Home / Technology / MacOS Monterey Launches at WWDC: Here’s What We Know So Far

MacOS Monterey Launches at WWDC: Here’s What We Know So Far


Apple’s new Universal Controls feature in MacOS Monterey lets you move content between devices. using a mouse and keyboard


This is part of Apple EventAll our latest coverage from Apple headquarters.

its place Worldwide Developers Conference On Monday, Apple executives released MacOS Monterey, the latest version of the Mac operating system known as MacOS 12. Announcing everything at WWDC 2021 here.)
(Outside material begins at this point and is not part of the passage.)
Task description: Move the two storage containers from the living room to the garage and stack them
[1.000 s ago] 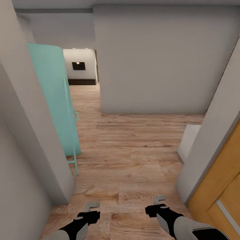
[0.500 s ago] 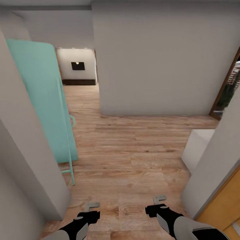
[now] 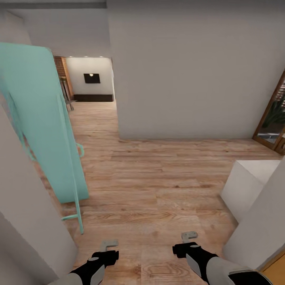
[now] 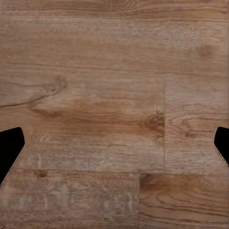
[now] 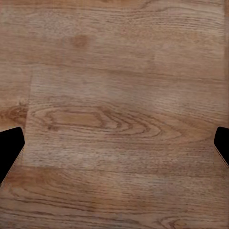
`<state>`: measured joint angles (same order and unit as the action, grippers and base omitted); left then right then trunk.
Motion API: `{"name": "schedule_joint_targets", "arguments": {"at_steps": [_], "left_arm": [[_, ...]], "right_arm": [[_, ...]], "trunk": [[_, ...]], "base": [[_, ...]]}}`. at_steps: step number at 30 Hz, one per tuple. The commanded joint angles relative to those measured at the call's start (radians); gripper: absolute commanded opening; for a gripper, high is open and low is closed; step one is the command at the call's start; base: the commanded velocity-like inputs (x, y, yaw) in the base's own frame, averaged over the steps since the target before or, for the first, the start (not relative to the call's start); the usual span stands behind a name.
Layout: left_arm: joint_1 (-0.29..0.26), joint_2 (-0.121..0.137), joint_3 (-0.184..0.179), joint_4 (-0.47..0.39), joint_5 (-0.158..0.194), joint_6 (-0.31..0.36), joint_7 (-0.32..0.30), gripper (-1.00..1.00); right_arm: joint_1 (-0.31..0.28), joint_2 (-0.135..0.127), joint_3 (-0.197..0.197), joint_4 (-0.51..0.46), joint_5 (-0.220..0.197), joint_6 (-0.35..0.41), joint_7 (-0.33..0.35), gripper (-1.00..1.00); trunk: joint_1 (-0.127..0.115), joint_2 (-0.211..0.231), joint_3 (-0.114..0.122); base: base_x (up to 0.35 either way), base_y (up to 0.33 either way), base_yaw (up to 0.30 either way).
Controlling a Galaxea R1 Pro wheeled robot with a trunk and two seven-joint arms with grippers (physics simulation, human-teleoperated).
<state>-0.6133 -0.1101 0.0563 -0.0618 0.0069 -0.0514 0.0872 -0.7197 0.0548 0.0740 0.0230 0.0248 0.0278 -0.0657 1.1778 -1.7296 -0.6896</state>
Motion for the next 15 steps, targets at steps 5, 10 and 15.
{"name": "schedule_joint_targets", "arguments": {"at_steps": [5, 10, 15], "left_arm": [[0.0, 0.0, 0.005, 0.001, 0.001, -0.004, 0.002, 1.0], [0.0, 0.0, 0.005, 0.001, 0.001, -0.004, 0.002, 1.0], [-0.001, 0.0, 0.005, 0.002, 0.001, -0.004, 0.002, 1.0]], "right_arm": [[-0.001, 0.0, 0.007, 0.002, 0.003, 0.003, -0.004, 1.0], [-0.001, 0.0, 0.007, 0.002, 0.003, 0.003, -0.004, 1.0], [-0.001, 0.0, 0.007, 0.002, 0.002, 0.003, -0.004, 1.0]], "trunk": [[0.001, 0.0, -0.001], [0.001, 0.0, -0.001], [0.001, 0.0, -0.001]], "base": [[0.345, 0.0, 0.0], [0.345, 0.0, 0.0], [0.345, 0.0, 0.0]]}}
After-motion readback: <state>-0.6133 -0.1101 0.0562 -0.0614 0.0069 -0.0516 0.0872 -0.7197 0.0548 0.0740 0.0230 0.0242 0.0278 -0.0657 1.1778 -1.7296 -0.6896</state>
MacOS Monterey follows last year. MacOS Big Sur. It has new features like Universal controlThis allows Mac users to use a single mouse and keyboard to move between your Mac and iPad for a seamless experience. There’s also a redesigned AirPlay and Safari browser with better syncing features between devices. The operating system also adds several new features found in iOS 15 such as Surround sound in FaceTime and Apple’s new Focus feature.
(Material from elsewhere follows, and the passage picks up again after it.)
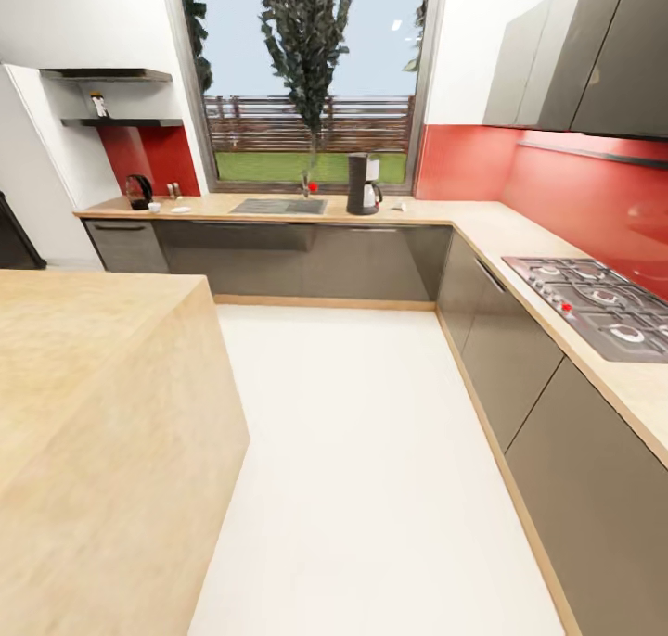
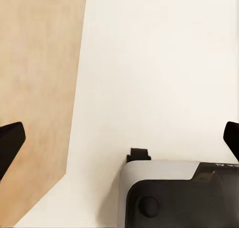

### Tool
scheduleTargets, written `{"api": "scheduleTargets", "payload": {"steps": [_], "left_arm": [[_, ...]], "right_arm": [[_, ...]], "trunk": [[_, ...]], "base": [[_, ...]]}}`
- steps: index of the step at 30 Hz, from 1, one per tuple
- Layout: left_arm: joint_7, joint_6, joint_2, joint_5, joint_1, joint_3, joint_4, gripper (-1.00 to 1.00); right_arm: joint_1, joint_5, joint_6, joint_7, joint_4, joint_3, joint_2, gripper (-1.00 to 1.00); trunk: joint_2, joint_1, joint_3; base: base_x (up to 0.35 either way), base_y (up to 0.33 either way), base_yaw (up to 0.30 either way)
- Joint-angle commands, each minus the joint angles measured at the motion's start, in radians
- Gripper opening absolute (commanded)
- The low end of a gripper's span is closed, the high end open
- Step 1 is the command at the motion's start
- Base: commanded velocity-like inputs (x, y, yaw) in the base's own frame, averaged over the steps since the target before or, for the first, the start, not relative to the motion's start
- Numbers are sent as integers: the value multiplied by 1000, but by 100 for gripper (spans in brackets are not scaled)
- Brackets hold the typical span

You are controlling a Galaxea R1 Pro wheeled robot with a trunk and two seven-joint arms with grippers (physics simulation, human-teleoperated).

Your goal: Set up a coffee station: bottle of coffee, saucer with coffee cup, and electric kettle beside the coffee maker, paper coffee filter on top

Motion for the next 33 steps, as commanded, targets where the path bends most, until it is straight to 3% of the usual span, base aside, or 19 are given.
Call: {"api": "scheduleTargets", "payload": {"steps": [1,16,33], "left_arm": [[-1,-3,0,5,0,1,0,100],[-1,-3,0,5,-2,1,0,100],[-1,-3,0,4,-2,1,0,100]], "right_arm": [[0,0,-2,0,0,-9,0,100],[0,1,-2,0,1,-24,2,100],[0,1,-2,0,1,-24,2,100]], "trunk": [[-2,1,-2],[-2,1,-2],[-2,1,-2]], "base": [[339,-115,0],[339,-17,-144],[339,0,-9]]}}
Apple’s MacOS, first released in 2001, powered the company’s computers such as the MacBook Pro, MacBook Air, and iMac. Back when it was known as OS X, Apple co-founder Steve Jobs touted it as the basis for the software. iOS for iPhone Over the years, Apple has focused on creating apps and features for MacOS that complement other devices. It includes the iTunes software initially, then mobile-centric apps such as iMessage, video chat, FaceTime, and the App Store, first introduced on iOS.

Despite the popularity and success of Apple’s iPhones and iPads, the company’s Mac computers still account for less than 10% of the computers in use today.

The M1 chip is helping to change that. Apple says fans are buying a lot of the new M1 Mac, helping push the company’s desktop and laptop revenues to a record $9.1 billion. during the first three months of the year. This is an increase of 70% from the same period last year. “Remember, in the five years before the pandemic, Mac was a flat business. It is growing on average 1% per year,” Loup Ventures analyst Gene Munster wrote in May.

CNET’s Ian Sherr contributed to this report.